巨人阪神の争奪戦となったが清原(右)は巨人へFA移籍(左は長嶋茂雄監督)


 1996年のシーズン中から球団と対立していたロッテ伊良部秀輝がメジャー移籍を強く希望し、日米にまたがる大騒動に発展したオフ。ロッテはパドレスに伊良部との独占交渉権を与えたが、伊良部はヤンキースへの移籍を主張し、最終的には翌97年5月に三角トレードの形でヤンキースへ入団した。

 国内の移籍もドラマチックだった。80年代後半から黄金時代の西武で主砲を担ってきた清原和博がFA宣言。巨人と阪神の争奪戦となり、その去就に注目が集まった。

 清原にとって巨人は、あこがれの存在でもあり、因縁の相手でもあった。85年オフのドラフトでは、巨人から1位指名を確約されながら、実際に指名されたのはPL学園高でチームメートだった桑田真澄。会見では大粒の涙を流した。入団した西武でプロ2年目の87年に日本シリーズで巨人と対戦、日本一を目前にした守備中にも涙を見せ、その心に負った傷の深さを垣間見せている。

 一方、大阪は岸和田に生まれた清原にとって、阪神は地元のチームであり、阪神も伝統的な巨人のライバル。自分を裏切った巨人を完膚なきまでに叩きのめすには、これ以上ない戦場だ。阪神の吉田義男監督も「(ユニフォームの伝統的な)タテジマを横にしてでも」と誘ってくれた。やや突飛な表現だったが、低迷が続く阪神で新たな歴史を築こうとする意気込みは伝わってくる。一度は裏切った“初恋の相手”との恋を成就させるのか、あるいは自分を裏切りながらも強大な戦力であり続ける盟主に牙をむき続けるのか……。

【1996年オフのFA移籍】
12月9日 清原和博(西武→巨人)

12月9日 田村藤夫(ロッテ→ダイエー)

 巨人の長嶋茂雄監督は「僕の胸に飛び込んできなさい」とダイレクトなラブコール。清原が選んだのは巨人だった。

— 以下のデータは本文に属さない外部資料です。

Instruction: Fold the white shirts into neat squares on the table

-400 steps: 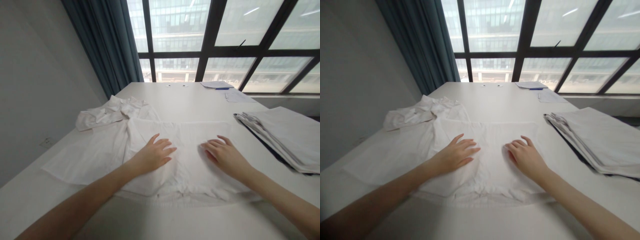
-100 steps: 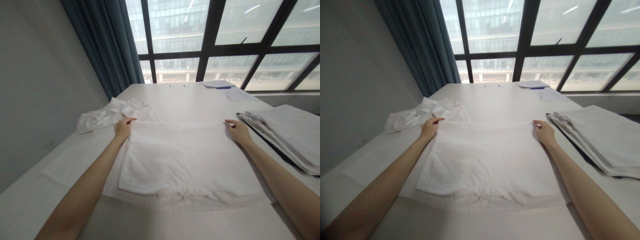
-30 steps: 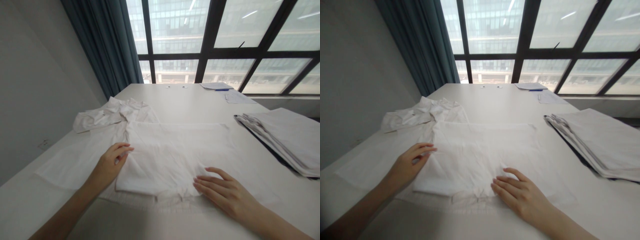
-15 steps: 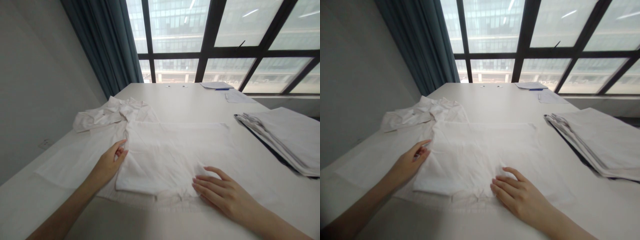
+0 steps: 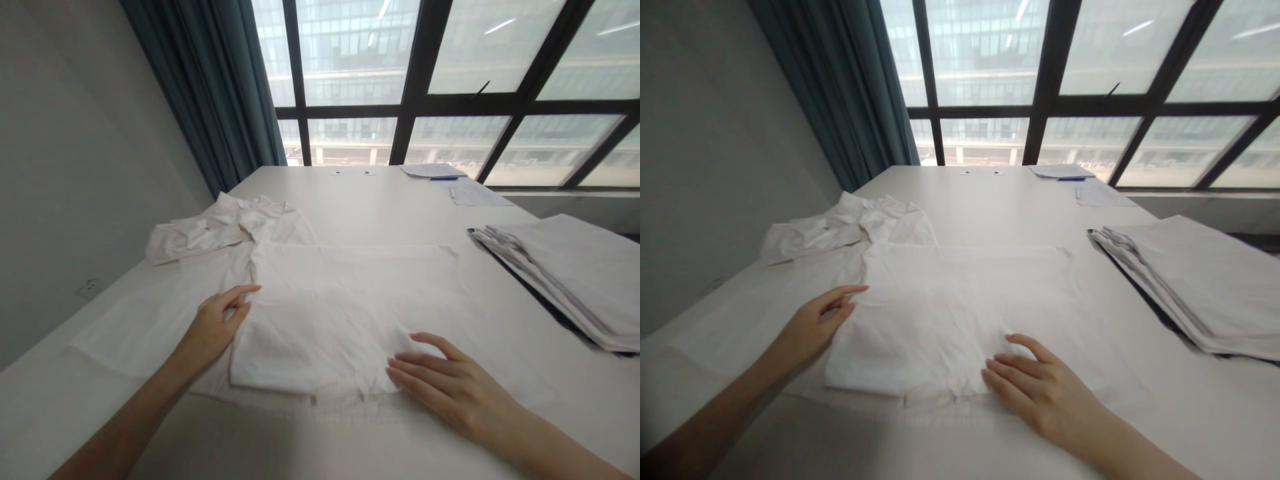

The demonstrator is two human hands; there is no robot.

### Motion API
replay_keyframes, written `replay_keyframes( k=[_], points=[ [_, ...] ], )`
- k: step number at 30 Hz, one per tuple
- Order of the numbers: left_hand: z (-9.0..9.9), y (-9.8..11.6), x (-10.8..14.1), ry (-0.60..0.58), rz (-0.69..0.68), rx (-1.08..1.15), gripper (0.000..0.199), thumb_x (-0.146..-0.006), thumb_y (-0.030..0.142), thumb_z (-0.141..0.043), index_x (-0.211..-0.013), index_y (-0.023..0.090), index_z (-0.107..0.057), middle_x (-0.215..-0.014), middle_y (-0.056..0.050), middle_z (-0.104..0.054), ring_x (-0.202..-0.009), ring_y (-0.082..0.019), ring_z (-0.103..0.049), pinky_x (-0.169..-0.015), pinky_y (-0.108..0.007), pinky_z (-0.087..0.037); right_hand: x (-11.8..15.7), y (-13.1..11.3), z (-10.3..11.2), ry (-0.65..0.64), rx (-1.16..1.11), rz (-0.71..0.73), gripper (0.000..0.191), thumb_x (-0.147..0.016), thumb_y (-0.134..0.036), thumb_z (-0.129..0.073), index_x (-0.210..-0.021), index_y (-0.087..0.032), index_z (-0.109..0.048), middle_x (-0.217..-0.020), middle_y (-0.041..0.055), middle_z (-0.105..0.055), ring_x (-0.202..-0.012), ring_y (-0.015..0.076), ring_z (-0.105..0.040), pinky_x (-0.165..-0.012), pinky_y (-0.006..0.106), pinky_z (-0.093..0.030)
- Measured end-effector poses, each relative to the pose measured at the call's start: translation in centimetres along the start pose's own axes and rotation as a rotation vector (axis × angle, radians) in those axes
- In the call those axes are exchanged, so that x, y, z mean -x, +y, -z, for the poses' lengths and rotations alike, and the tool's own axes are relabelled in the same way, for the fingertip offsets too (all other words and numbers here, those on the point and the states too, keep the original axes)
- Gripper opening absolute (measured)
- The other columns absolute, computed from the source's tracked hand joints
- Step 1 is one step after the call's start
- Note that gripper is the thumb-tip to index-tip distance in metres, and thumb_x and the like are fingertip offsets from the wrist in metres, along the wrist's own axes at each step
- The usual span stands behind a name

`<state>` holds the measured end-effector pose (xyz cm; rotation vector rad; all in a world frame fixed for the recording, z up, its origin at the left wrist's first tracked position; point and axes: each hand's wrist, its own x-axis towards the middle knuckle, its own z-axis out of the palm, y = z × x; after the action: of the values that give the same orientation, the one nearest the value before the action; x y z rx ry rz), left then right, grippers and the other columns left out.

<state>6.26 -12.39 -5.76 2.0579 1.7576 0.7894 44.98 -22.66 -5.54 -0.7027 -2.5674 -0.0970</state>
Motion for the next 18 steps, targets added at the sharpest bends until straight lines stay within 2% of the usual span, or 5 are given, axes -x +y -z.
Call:
replay_keyframes(
  k=[2,6,11,13,18],
  points=[
    [-0.2,-0.2,0.0,-0.017,0.004,-0.075,0.043,-0.082,0.044,-0.045,-0.111,0.023,-0.068,-0.067,0.001,-0.056,-0.067,-0.019,-0.058,-0.087,-0.041,-0.046,0.0,-0.2,0.0,-0.003,-0.038,-0.022,0.031,-0.096,-0.012,-0.046,-0.125,-0.013,-0.059,-0.105,0.0063,-0.075,-0.102,0.0167,-0.068,-0.115,0.04,-0.031],
    [-0.9,-0.6,0.2,0.049,-0.03,-0.277,0.035,-0.084,0.033,-0.045,-0.109,0.027,-0.069,-0.077,-0.001,-0.064,-0.081,-0.022,-0.064,-0.109,-0.059,-0.022,-0.1,0.0,0.3,-0.129,-0.303,-0.197,0.028,-0.094,-0.017,-0.051,-0.118,-0.021,-0.065,-0.107,0.0044,-0.074,-0.108,0.0183,-0.065,-0.115,0.045,-0.028],
    [-1.9,0.9,1.5,0.244,-0.371,-0.402,0.028,-0.091,0.028,-0.047,-0.109,0.028,-0.068,-0.116,-0.01,-0.062,-0.116,-0.028,-0.056,-0.111,-0.057,-0.02,0.3,1.4,-0.6,-0.159,-0.658,-0.585,0.027,-0.099,-0.031,-0.045,-0.107,-0.027,-0.07,-0.1,0.001,-0.075,-0.101,0.0183,-0.068,-0.11,0.045,-0.038],
    [-2.3,2.4,2.6,0.103,-0.568,-0.332,0.029,-0.094,0.025,-0.045,-0.115,0.029,-0.065,-0.131,-0.007,-0.057,-0.128,-0.025,-0.048,-0.114,-0.051,-0.022,0.5,1.7,-1.3,-0.118,-0.644,-0.66,0.028,-0.099,-0.034,-0.044,-0.104,-0.026,-0.071,-0.101,0.0025,-0.075,-0.103,0.0192,-0.067,-0.105,0.042,-0.044],
    [-2.7,6.3,5.1,-0.581,-0.848,-0.251,0.05,-0.096,0.025,-0.047,-0.143,0.037,-0.038,-0.158,0.001,-0.025,-0.146,-0.022,-0.022,-0.119,-0.047,-0.013,0.9,1.4,-2.4,-0.162,-0.308,-0.532,0.036,-0.097,-0.034,-0.047,-0.132,-0.032,-0.057,-0.143,0.0032,-0.052,-0.141,0.0243,-0.031,-0.111,0.046,-0.037]
  ],
)
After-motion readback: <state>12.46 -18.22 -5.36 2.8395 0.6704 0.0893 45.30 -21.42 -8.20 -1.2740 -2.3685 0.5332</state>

 これによって居場所を失ったのが巨人の落合博満だった。清原と同じ一塁手であり、「長嶋監督の悩む姿は見たくない」と自由契約を希望して日本ハムへ。98年限りで引退した。

黄金時代の礎となった田村


ダイエーで城島健司(右)の手本となった田村藤夫


 実績を残した選手だけが得られるFA権を行使して、あこがれの巨人へ10年かけて入団した形になり、四番打者を任された清原だったが、翌97年に巨人がBクラスに転落すると、すさまじいバッシングにさらされることになる。巨人は近鉄からスラッガーの石井浩郎、ロッテから投手のヒルマンも獲得。その後も余裕の大型補強を続けた。

 強打者の移籍では、むしろ広島を自由契約となってヤクルトへ移籍した小早川毅彦のほうが、優勝に貢献したという意味では成功と言えるのではないか。開幕戦から3打席連続本塁打で巨人を破り、優勝への号砲として見せると、2位の横浜との天王山でも優勝を呼び込む本塁打。必ずしもFAが勝者の道とは限らず、一方で自由契約がプロ野球選手としての終焉を意味しない。そんな移籍の醍醐味を痛感させられるシーズンオフだった。

 また、田村のFA移籍にも独特のドラマがある。ダイエーで長く日本ハムの司令塔を担った田村に求められたのは選手としての戦力ではなく、日本ハムでチームメートだった若菜嘉晴バッテリーコーチが「同じ捕手でプロ3年目を迎える城島健司のお手本に」と獲得したものだった。翌97年、城島は急成長。これが99年のダイエー初優勝、日本一に、さらには黄金時代へとつながっていくことになる。